• _ACTIVITY_:
Copy each line of the entries that contains the word "Encode".

(Excerpts from a dataset)
= = = = = = =

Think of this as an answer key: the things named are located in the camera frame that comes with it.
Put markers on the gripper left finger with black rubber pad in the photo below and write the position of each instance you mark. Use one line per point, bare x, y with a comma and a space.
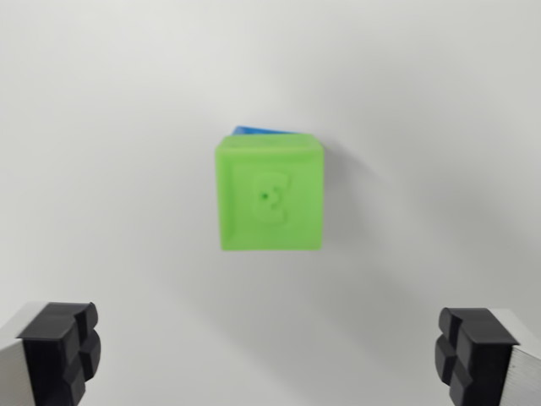
46, 355

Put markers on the green number cube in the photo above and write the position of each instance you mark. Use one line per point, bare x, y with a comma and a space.
270, 194

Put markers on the gripper right finger with black rubber pad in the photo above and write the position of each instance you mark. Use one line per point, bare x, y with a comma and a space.
486, 359

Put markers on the blue number cube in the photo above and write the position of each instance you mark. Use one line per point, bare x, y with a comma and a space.
253, 130

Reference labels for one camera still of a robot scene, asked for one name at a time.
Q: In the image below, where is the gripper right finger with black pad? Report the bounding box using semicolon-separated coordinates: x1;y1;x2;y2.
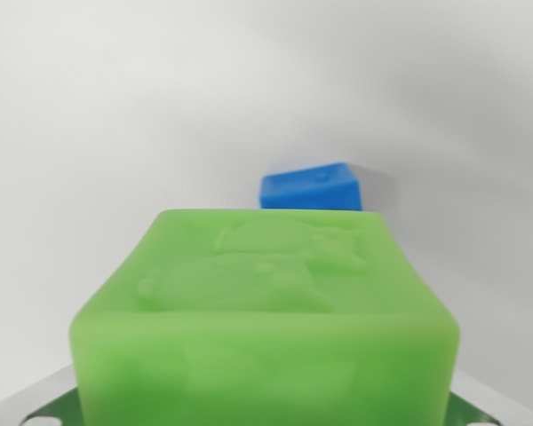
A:
447;366;533;426

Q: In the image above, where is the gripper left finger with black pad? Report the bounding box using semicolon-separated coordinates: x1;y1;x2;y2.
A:
0;365;86;426

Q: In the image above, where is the green embossed cube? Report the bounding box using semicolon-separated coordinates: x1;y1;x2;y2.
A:
68;208;462;426

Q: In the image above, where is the blue embossed cube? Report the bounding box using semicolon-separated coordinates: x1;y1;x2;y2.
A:
258;161;366;214

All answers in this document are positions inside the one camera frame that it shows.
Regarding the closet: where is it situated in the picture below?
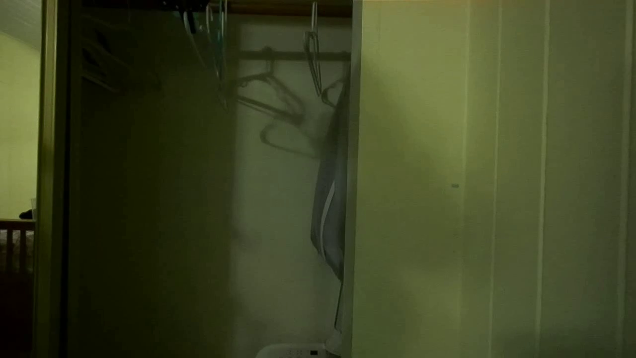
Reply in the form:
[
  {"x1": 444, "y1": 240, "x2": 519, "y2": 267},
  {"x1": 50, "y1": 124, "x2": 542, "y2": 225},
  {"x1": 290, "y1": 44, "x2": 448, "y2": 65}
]
[{"x1": 33, "y1": 0, "x2": 636, "y2": 358}]

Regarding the white closet door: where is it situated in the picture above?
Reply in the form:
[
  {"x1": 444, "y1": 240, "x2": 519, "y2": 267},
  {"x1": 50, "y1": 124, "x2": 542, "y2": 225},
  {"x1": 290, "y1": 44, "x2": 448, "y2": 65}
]
[{"x1": 341, "y1": 0, "x2": 636, "y2": 358}]

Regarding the teal plastic hanger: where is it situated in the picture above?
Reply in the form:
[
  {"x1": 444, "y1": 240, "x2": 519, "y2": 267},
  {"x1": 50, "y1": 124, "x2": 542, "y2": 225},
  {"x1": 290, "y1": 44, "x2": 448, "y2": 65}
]
[{"x1": 206, "y1": 0, "x2": 230, "y2": 111}]

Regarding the white appliance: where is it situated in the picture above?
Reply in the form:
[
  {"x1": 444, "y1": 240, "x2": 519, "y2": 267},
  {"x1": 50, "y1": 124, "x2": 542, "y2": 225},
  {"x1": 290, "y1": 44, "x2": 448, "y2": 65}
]
[{"x1": 255, "y1": 330, "x2": 344, "y2": 358}]

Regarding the wooden closet rod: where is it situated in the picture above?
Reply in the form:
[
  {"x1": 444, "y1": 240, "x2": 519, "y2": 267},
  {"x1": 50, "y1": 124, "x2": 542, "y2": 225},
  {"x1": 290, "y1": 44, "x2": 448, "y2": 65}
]
[{"x1": 164, "y1": 0, "x2": 353, "y2": 18}]

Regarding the wooden bed frame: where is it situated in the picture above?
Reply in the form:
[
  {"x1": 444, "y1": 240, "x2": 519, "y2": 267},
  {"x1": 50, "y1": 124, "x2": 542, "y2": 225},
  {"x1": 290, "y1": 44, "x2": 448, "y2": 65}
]
[{"x1": 0, "y1": 218, "x2": 36, "y2": 358}]

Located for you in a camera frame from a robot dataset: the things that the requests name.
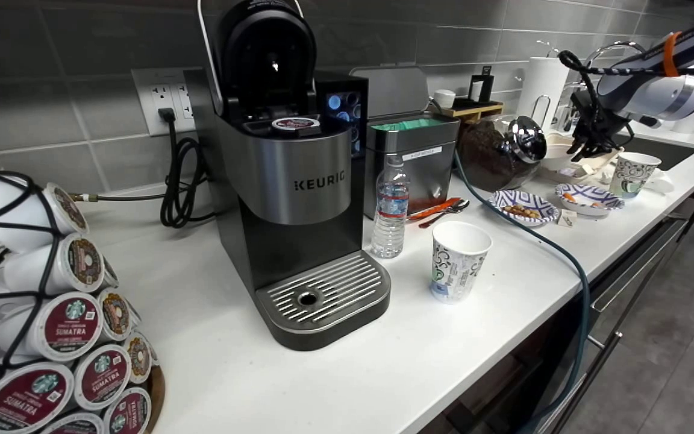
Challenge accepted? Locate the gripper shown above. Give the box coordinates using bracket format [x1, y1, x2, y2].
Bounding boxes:
[566, 89, 634, 163]

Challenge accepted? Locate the beige cardboard pack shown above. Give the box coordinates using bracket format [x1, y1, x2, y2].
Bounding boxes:
[536, 132, 624, 185]

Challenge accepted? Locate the blue patterned bowl with food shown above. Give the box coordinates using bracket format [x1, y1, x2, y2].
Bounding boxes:
[489, 189, 560, 228]

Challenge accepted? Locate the patterned paper cup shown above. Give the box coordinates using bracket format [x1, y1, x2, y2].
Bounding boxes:
[608, 151, 663, 200]
[430, 220, 494, 304]

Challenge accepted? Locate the paper towel roll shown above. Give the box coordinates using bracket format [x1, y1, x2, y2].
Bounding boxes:
[515, 55, 571, 131]

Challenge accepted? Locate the sink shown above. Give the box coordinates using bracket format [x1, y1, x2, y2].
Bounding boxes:
[623, 134, 694, 172]

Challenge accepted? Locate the crumpled white napkin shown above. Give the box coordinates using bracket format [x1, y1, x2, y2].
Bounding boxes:
[645, 168, 676, 195]

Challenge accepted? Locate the glass jar of coffee beans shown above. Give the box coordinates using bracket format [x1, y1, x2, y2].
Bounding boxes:
[456, 114, 548, 193]

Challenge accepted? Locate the chrome tap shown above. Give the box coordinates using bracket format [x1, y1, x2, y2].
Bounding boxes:
[584, 40, 647, 68]

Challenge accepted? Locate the wooden tray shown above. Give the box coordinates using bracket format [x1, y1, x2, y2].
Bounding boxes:
[437, 99, 505, 122]

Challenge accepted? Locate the black holder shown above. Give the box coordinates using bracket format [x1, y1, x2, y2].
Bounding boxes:
[467, 66, 496, 104]

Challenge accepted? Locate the metal spoon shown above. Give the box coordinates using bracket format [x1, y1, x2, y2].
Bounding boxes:
[417, 200, 470, 229]

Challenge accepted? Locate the orange plastic spoon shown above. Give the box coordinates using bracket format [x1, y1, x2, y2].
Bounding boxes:
[407, 197, 463, 221]

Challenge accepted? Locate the metal bin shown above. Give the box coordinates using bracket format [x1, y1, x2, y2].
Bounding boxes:
[349, 66, 461, 221]

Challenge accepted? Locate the clear plastic water bottle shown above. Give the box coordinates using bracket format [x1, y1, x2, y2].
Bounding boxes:
[370, 153, 411, 259]

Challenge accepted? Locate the metal bin lid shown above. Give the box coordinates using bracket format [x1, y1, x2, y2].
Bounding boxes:
[349, 66, 430, 119]

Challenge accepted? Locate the coffee pod with maroon lid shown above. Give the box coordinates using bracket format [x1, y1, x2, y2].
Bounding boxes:
[271, 116, 322, 133]
[103, 386, 153, 434]
[40, 412, 105, 434]
[73, 344, 133, 412]
[0, 292, 104, 363]
[0, 362, 76, 434]

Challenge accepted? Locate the black and silver coffee machine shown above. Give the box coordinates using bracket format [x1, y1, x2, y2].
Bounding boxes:
[184, 0, 393, 352]

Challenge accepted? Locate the coffee pod with brown lid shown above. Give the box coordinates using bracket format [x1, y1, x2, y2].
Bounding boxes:
[0, 180, 90, 253]
[123, 331, 156, 385]
[97, 288, 135, 343]
[2, 233, 106, 295]

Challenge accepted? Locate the dark green cable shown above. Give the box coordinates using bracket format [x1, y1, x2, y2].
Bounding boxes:
[452, 147, 592, 434]

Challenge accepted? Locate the drawer handle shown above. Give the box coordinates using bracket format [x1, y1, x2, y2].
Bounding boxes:
[590, 216, 689, 309]
[539, 330, 624, 434]

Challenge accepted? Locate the black cable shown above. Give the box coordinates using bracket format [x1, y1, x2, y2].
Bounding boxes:
[72, 108, 216, 229]

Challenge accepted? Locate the white wall socket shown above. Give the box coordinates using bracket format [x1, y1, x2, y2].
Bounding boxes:
[131, 67, 198, 137]

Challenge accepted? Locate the black wire pod rack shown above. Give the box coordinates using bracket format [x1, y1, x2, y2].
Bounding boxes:
[0, 171, 166, 434]

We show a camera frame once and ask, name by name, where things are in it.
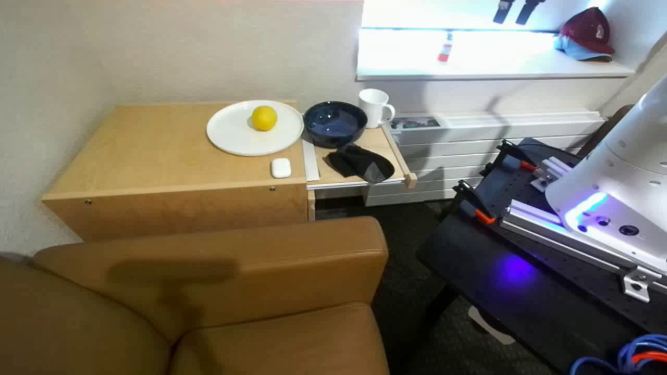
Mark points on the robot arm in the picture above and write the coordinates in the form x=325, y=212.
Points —
x=620, y=187

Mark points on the black cloth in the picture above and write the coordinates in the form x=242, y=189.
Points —
x=362, y=162

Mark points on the light wooden cabinet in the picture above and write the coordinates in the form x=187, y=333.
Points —
x=156, y=177

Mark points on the window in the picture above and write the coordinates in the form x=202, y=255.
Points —
x=469, y=31

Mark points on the white wall heater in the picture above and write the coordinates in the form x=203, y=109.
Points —
x=495, y=143

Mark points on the dark red cap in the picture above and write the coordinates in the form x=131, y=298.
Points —
x=590, y=30

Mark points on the white flat strip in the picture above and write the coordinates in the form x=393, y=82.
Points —
x=310, y=161

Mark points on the yellow lemon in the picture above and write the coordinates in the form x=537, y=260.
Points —
x=264, y=118

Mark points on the black orange clamp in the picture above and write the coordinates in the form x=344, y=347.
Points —
x=475, y=203
x=513, y=156

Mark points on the white ceramic mug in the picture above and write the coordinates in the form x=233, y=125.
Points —
x=374, y=108

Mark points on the brown leather armchair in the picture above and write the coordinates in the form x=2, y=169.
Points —
x=208, y=307

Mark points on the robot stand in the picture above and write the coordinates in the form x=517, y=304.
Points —
x=526, y=291

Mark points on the light blue cap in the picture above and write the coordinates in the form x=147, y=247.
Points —
x=576, y=51

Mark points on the small red bottle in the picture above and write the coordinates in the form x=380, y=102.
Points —
x=445, y=49

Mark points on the small white earbud case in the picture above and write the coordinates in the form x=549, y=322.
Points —
x=281, y=167

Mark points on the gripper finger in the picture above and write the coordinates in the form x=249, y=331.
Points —
x=527, y=10
x=503, y=10

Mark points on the white round plate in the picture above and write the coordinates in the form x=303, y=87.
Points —
x=237, y=134

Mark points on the dark blue bowl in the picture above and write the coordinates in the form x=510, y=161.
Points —
x=334, y=124

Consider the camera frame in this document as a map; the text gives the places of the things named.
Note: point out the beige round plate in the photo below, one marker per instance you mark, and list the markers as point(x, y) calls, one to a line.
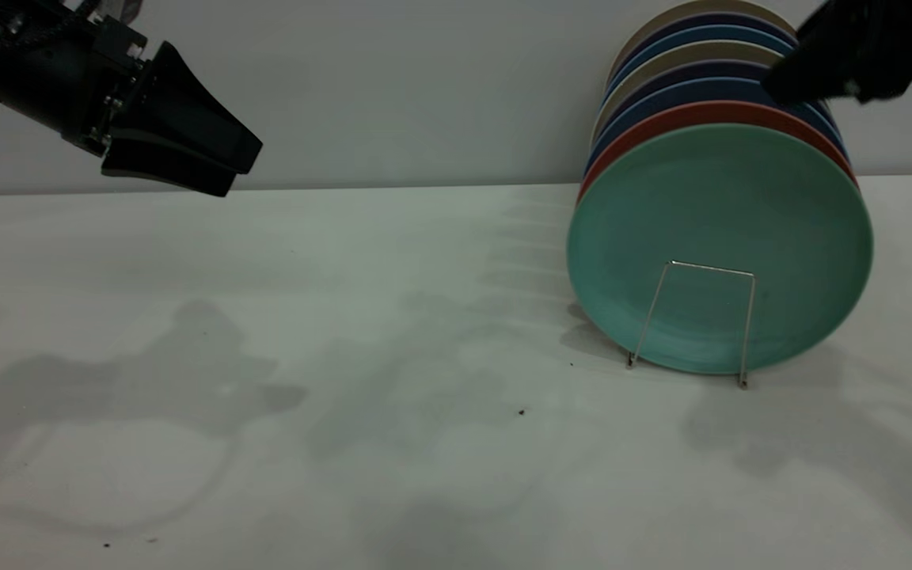
point(693, 51)
point(693, 6)

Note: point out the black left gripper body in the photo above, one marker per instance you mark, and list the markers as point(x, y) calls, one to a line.
point(104, 79)

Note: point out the dark purple round plate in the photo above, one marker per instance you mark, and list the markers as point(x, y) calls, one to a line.
point(701, 19)
point(701, 71)

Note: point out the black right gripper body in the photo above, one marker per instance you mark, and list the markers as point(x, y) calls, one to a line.
point(899, 28)

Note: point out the pink round plate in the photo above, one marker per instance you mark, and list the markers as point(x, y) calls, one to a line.
point(709, 113)

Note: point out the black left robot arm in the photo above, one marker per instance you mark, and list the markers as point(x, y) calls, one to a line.
point(5, 59)

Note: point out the navy blue round plate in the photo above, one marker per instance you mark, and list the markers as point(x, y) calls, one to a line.
point(693, 90)

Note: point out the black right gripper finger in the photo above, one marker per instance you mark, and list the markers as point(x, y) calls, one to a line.
point(812, 75)
point(887, 87)

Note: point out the green round plate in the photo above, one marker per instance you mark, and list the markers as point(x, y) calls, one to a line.
point(725, 229)

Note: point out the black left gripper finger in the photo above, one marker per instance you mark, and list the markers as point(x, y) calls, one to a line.
point(191, 119)
point(163, 170)

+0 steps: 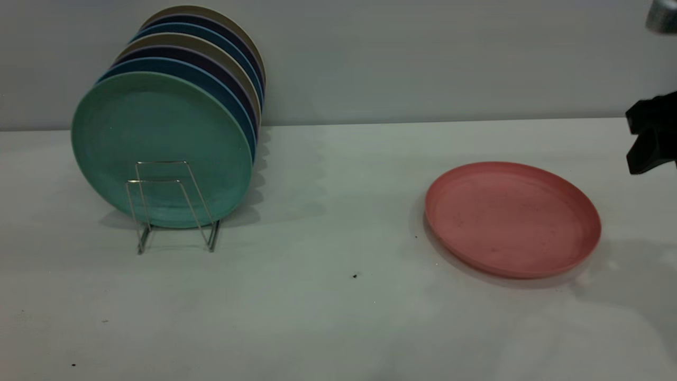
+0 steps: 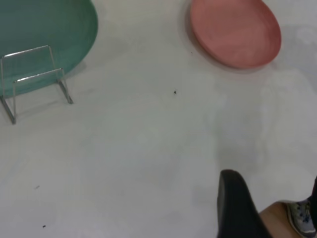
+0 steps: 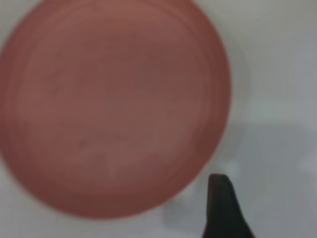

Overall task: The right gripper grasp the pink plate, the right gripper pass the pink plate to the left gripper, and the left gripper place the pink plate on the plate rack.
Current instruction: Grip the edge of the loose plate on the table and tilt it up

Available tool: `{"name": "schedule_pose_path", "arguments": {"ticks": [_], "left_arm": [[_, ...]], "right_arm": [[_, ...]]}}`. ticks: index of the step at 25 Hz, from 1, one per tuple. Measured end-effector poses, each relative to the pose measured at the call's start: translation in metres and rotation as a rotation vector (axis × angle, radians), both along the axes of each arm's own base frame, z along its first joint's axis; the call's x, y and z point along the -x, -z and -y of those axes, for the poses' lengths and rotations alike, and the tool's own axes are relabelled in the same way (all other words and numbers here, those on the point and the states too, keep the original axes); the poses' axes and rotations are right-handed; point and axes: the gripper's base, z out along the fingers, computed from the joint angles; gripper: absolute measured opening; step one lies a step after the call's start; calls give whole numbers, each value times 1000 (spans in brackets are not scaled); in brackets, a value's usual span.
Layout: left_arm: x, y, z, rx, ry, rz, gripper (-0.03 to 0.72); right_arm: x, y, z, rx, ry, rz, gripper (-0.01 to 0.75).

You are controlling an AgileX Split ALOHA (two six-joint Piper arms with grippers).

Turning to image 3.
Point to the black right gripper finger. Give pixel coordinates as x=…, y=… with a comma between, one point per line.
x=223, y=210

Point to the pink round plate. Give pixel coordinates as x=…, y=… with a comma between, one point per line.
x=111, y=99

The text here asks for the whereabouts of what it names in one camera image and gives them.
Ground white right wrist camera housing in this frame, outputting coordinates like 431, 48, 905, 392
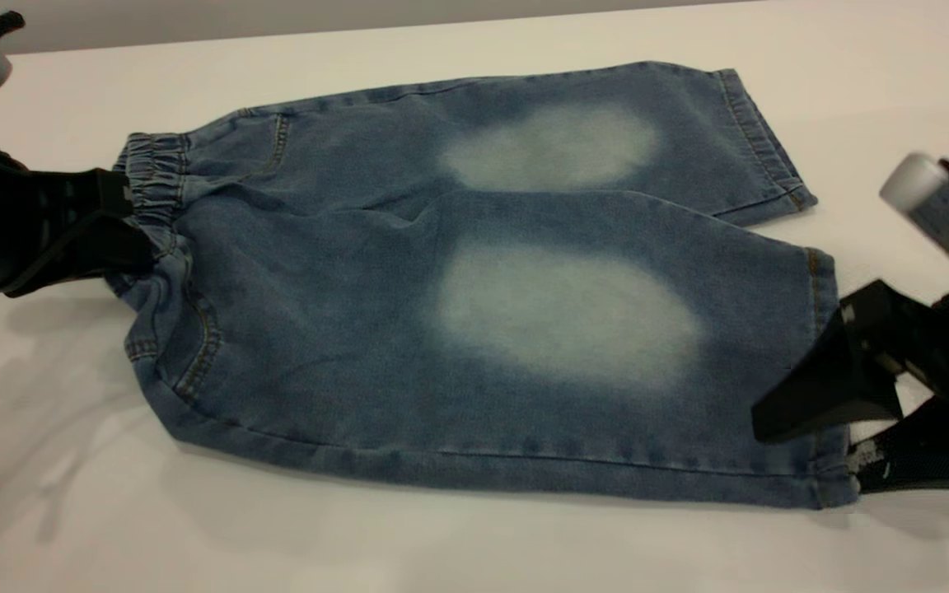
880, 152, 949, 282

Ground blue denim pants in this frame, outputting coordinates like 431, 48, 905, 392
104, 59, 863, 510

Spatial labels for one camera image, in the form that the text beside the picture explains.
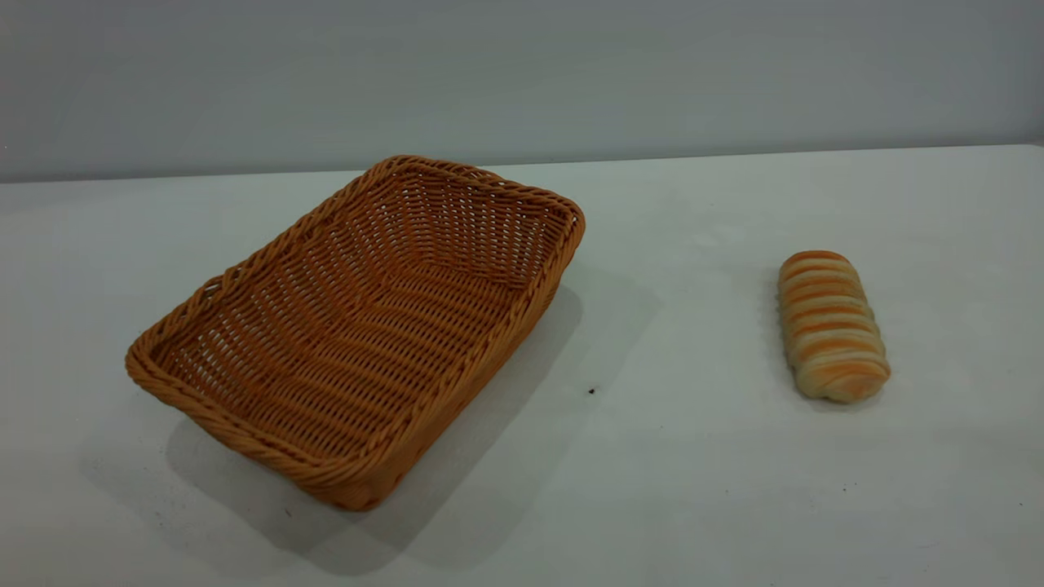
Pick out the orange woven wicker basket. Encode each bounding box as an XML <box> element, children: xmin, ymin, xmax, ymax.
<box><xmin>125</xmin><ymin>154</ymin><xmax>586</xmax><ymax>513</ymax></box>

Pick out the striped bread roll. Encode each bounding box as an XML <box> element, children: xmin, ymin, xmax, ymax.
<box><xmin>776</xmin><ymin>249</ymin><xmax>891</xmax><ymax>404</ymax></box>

= = = = = = =

• _RESPONSE AREA_:
Pick out the orange woven wicker basket. Encode each bounding box as an XML <box> element, children: xmin, ymin, xmax, ymax.
Pick out the striped bread roll. Encode each bounding box as an XML <box> element, children: xmin, ymin, xmax, ymax.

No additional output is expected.